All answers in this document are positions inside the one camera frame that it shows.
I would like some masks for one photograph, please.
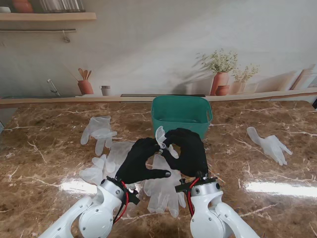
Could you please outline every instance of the red wire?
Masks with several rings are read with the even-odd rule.
[[[191,189],[195,185],[195,183],[197,183],[199,181],[199,179],[200,178],[196,178],[192,182],[192,184],[189,186],[189,189]],[[193,216],[194,215],[194,208],[193,208],[193,204],[192,204],[192,201],[191,201],[190,197],[191,197],[190,196],[190,191],[188,191],[188,206],[189,206],[189,211],[190,211],[191,215]]]
[[[123,209],[123,212],[122,212],[121,215],[119,216],[119,218],[118,218],[117,220],[115,220],[114,223],[116,223],[117,221],[119,221],[119,219],[123,216],[123,214],[124,214],[125,211],[127,210],[128,203],[129,203],[129,194],[128,194],[128,192],[126,192],[125,195],[126,195],[126,197],[127,197],[126,203],[125,203],[125,207],[124,207],[124,209]]]

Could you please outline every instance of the wall shelf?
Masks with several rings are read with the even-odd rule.
[[[96,20],[94,12],[76,13],[0,13],[0,21],[90,21]]]

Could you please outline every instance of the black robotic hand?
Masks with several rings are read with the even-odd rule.
[[[190,177],[195,177],[198,171],[208,174],[204,144],[197,133],[178,128],[170,130],[165,137],[164,144],[167,147],[170,144],[176,144],[181,149],[178,159],[172,157],[167,149],[163,150],[162,155],[171,169],[179,170],[182,174]]]
[[[139,139],[132,146],[127,158],[116,173],[116,178],[130,184],[146,179],[170,177],[171,173],[168,170],[149,170],[146,168],[146,161],[157,151],[159,151],[159,145],[155,139]]]

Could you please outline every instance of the teal plastic basket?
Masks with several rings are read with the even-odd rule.
[[[154,132],[161,125],[165,132],[185,128],[198,133],[203,139],[211,120],[210,104],[200,97],[159,96],[152,103]]]

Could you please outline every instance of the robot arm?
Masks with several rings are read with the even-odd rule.
[[[176,187],[177,192],[190,191],[192,195],[195,213],[190,229],[193,237],[228,238],[234,233],[237,238],[260,238],[229,205],[221,201],[223,191],[215,179],[201,180],[191,189],[187,183]]]
[[[92,199],[84,197],[53,223],[40,238],[72,238],[71,225],[79,218],[79,229],[84,238],[106,238],[113,225],[113,210],[124,201],[124,191],[113,179],[103,180]]]

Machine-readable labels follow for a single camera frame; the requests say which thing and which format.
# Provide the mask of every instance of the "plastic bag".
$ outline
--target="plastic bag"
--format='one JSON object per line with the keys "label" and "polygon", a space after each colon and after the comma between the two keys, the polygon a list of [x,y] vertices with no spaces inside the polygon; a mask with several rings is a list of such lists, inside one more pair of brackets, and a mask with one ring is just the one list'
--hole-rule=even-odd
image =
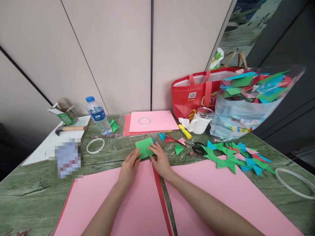
{"label": "plastic bag", "polygon": [[304,74],[302,65],[248,68],[225,79],[218,91],[210,134],[223,141],[256,129]]}

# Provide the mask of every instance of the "tape roll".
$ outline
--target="tape roll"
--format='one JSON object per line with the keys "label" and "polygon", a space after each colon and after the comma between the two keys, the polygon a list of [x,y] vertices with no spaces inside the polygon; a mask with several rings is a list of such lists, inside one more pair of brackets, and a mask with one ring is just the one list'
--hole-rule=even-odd
{"label": "tape roll", "polygon": [[[97,141],[97,140],[102,140],[102,141],[103,141],[103,145],[101,146],[101,148],[100,148],[99,150],[97,150],[97,151],[94,151],[94,152],[89,151],[90,145],[91,145],[92,143],[94,143],[95,141]],[[104,145],[105,145],[104,139],[102,139],[102,138],[97,138],[97,139],[94,139],[94,140],[92,140],[91,142],[89,142],[88,146],[86,147],[86,151],[87,151],[88,153],[90,153],[90,154],[95,154],[95,153],[98,153],[100,150],[102,150],[103,147],[104,147]]]}
{"label": "tape roll", "polygon": [[[287,185],[281,178],[280,176],[278,175],[278,172],[280,171],[283,171],[283,172],[287,172],[291,175],[294,175],[295,177],[299,178],[300,180],[302,180],[304,183],[306,183],[310,189],[312,190],[313,192],[313,195],[312,196],[309,196],[309,195],[305,195],[303,193],[300,193],[298,192],[297,190],[291,188],[289,185]],[[294,192],[295,194],[297,195],[300,195],[301,197],[304,197],[304,198],[307,198],[307,199],[315,199],[315,186],[309,182],[306,178],[303,178],[302,176],[300,176],[299,174],[293,172],[293,171],[290,171],[290,170],[287,170],[287,169],[284,169],[284,168],[277,168],[276,169],[276,178],[279,180],[279,182],[284,185],[287,189],[289,189],[290,191]]]}

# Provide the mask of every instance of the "scissors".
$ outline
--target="scissors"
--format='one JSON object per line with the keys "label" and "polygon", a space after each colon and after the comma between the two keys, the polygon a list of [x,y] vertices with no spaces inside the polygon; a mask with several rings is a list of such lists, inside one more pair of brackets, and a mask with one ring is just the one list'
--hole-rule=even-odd
{"label": "scissors", "polygon": [[185,143],[188,143],[193,148],[194,152],[196,152],[197,154],[202,155],[202,156],[207,154],[206,151],[202,148],[202,146],[205,147],[205,144],[200,143],[200,142],[190,143],[187,141],[185,141]]}

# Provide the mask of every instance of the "table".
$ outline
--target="table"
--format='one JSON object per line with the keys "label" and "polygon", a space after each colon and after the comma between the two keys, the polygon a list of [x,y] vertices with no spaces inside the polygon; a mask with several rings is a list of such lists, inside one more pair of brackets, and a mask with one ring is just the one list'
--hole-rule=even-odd
{"label": "table", "polygon": [[[135,149],[134,143],[147,137],[152,137],[154,141],[161,144],[168,155],[171,166],[205,160],[203,156],[189,156],[188,153],[192,151],[191,148],[185,148],[180,155],[176,156],[174,149],[176,142],[162,143],[157,133],[123,137],[124,115],[109,115],[108,119],[116,120],[119,129],[115,134],[120,135],[120,137],[104,138],[104,148],[97,154],[89,154],[86,151],[87,144],[93,139],[93,136],[100,135],[95,123],[90,121],[81,144],[81,153],[84,157],[84,174],[93,174],[120,167],[127,155]],[[172,134],[172,137],[176,139],[183,137],[179,130],[172,131],[169,134]],[[206,143],[210,138],[209,132],[192,135],[191,141]],[[255,135],[249,133],[241,137],[239,141],[247,147],[258,149],[261,155],[272,160],[274,163],[271,163],[270,166],[273,169],[283,167],[292,170],[315,184],[314,175]],[[100,145],[101,142],[94,142],[90,146],[90,150],[97,150]],[[49,162],[19,166],[0,183],[0,235],[5,235],[12,228],[14,228],[14,232],[32,228],[29,235],[48,235],[55,230],[71,183],[52,182],[48,168]],[[264,171],[261,177],[256,176],[253,171],[247,171],[245,174],[303,234],[315,234],[315,200],[302,198],[289,191],[278,182],[273,174],[267,171]],[[296,190],[304,194],[311,193],[308,186],[296,177],[283,173],[281,178]],[[172,226],[175,235],[177,235],[170,200],[162,178],[161,182]]]}

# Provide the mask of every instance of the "hammer handle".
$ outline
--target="hammer handle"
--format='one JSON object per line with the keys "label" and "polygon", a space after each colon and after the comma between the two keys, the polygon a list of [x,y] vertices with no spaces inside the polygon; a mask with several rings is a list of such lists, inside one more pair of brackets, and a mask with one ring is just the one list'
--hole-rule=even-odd
{"label": "hammer handle", "polygon": [[64,126],[63,131],[86,130],[86,126]]}

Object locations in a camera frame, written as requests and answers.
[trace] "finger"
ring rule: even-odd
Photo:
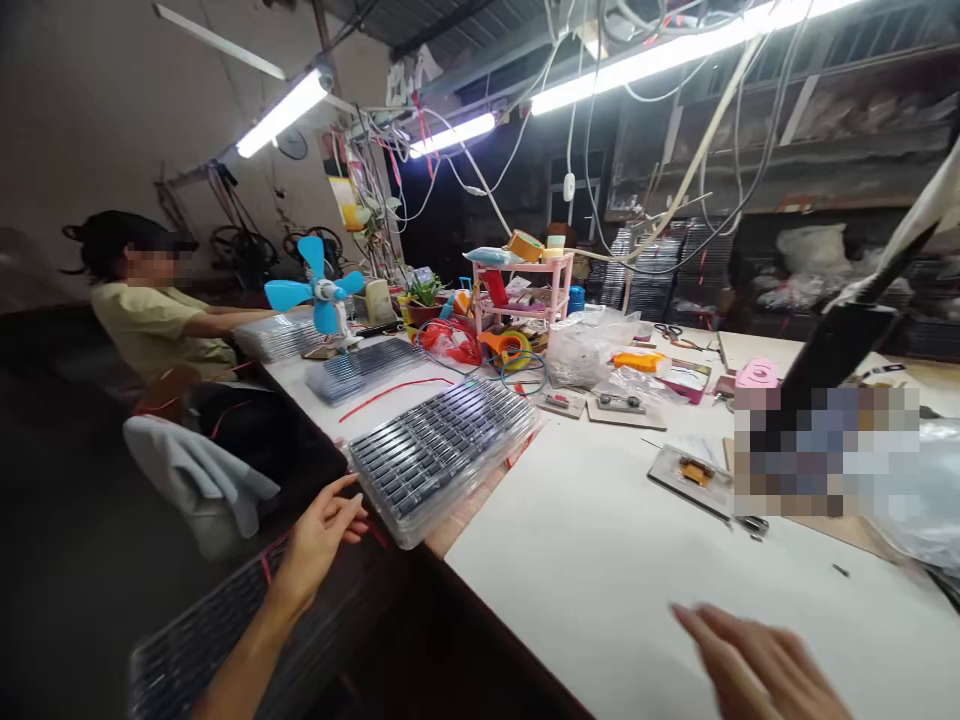
[[[817,664],[813,661],[813,658],[810,657],[807,652],[807,648],[803,644],[796,633],[787,630],[786,628],[769,628],[770,634],[773,637],[774,641],[783,651],[790,657],[791,660],[796,664],[800,671],[809,678],[810,682],[814,685],[817,685],[821,690],[825,690],[832,695],[836,695],[836,692],[833,690],[833,686],[830,685],[830,682],[827,680],[826,676],[820,672],[820,668],[817,667]]]
[[[330,503],[323,509],[323,519],[329,520],[330,518],[332,518],[334,515],[340,512],[340,508],[342,508],[348,502],[350,502],[349,498],[342,498],[342,497],[333,498],[330,501]],[[361,520],[366,520],[369,516],[370,516],[370,513],[368,513],[362,507],[360,508],[360,512],[357,513],[357,517],[360,518]]]
[[[307,508],[304,515],[319,515],[322,518],[323,510],[333,500],[333,496],[338,495],[344,488],[349,487],[356,479],[357,473],[353,473],[352,475],[344,475],[339,480],[334,480],[320,491],[320,494],[310,503],[310,507]]]
[[[362,502],[363,493],[357,493],[350,498],[350,501],[340,509],[340,512],[337,513],[337,516],[330,524],[330,532],[334,533],[337,537],[343,537],[347,528],[350,527],[350,523],[352,523],[357,516]]]
[[[741,707],[743,717],[772,718],[775,711],[753,679],[747,675],[736,651],[682,605],[672,605],[673,614],[700,649],[704,668],[713,681],[718,697],[728,705]]]
[[[796,691],[787,672],[774,652],[765,642],[759,624],[753,624],[731,615],[713,605],[704,605],[696,615],[715,635],[735,647],[753,673],[767,690],[781,695],[793,695]]]

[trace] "small plastic shelf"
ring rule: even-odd
[[[476,318],[477,334],[483,331],[484,315],[514,315],[517,317],[540,318],[547,322],[548,330],[547,344],[550,344],[550,334],[552,334],[553,323],[557,321],[557,313],[560,313],[560,319],[567,317],[567,301],[570,299],[570,283],[573,279],[573,253],[566,253],[559,258],[545,263],[518,263],[516,265],[487,265],[485,263],[473,263],[473,286],[477,287],[480,281],[480,273],[488,270],[500,270],[506,272],[548,272],[553,274],[553,281],[550,285],[550,302],[542,310],[511,310],[510,308],[496,307],[491,302],[483,302],[480,293],[476,293],[473,299],[474,312]]]
[[[569,300],[569,295],[563,293],[560,296],[559,302],[553,308],[554,313],[561,312]],[[499,308],[496,305],[492,305],[485,302],[477,302],[476,305],[480,308],[480,312],[487,313],[488,315],[517,315],[518,317],[543,317],[544,313],[548,312],[550,308],[545,307],[542,310],[514,310],[513,308]]]

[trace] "potted plant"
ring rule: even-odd
[[[407,278],[409,282],[404,295],[411,324],[420,327],[428,320],[440,317],[443,303],[437,301],[437,293],[443,289],[443,282],[436,273],[431,273],[430,277],[422,279],[417,276],[416,271],[411,270]]]

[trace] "ceiling light tube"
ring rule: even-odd
[[[257,150],[299,120],[326,94],[327,91],[320,84],[320,71],[314,68],[237,143],[240,157],[252,157]]]
[[[473,120],[457,125],[453,130],[444,130],[432,137],[428,137],[426,143],[422,140],[413,143],[410,146],[410,155],[417,158],[421,155],[432,153],[434,150],[442,150],[451,145],[458,145],[461,141],[469,140],[478,135],[485,135],[496,127],[497,119],[493,113],[484,113]]]
[[[534,115],[542,115],[588,98],[594,92],[599,95],[621,87],[624,83],[642,80],[691,60],[699,60],[735,47],[758,34],[796,25],[808,15],[808,8],[809,19],[812,20],[858,2],[861,0],[783,0],[776,7],[776,3],[771,2],[752,8],[744,13],[743,19],[738,18],[717,30],[678,37],[602,67],[598,73],[584,73],[575,80],[538,93],[533,96],[532,112]]]

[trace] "wall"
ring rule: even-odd
[[[295,74],[319,49],[309,2],[294,11],[259,0],[166,0],[174,11],[210,27]],[[331,33],[340,23],[330,20]],[[335,52],[347,100],[383,101],[387,48],[356,33]],[[64,295],[37,292],[26,305],[83,298],[86,282],[56,272],[78,266],[66,224],[116,208],[162,219],[152,183],[217,155],[284,93],[285,84],[226,57],[161,21],[148,0],[7,0],[0,9],[0,256],[8,237],[26,238],[32,271]],[[260,230],[282,231],[283,209],[305,225],[342,229],[321,163],[318,133],[305,132],[306,159],[271,147],[235,163],[239,193]],[[205,185],[181,192],[189,220],[205,238],[226,222]],[[209,274],[209,258],[195,274]],[[0,262],[11,266],[10,257]]]

▬▬▬▬▬▬

Line count for "trace": state how many lines of the records contain it, and give only the number.

### Exercise result:
5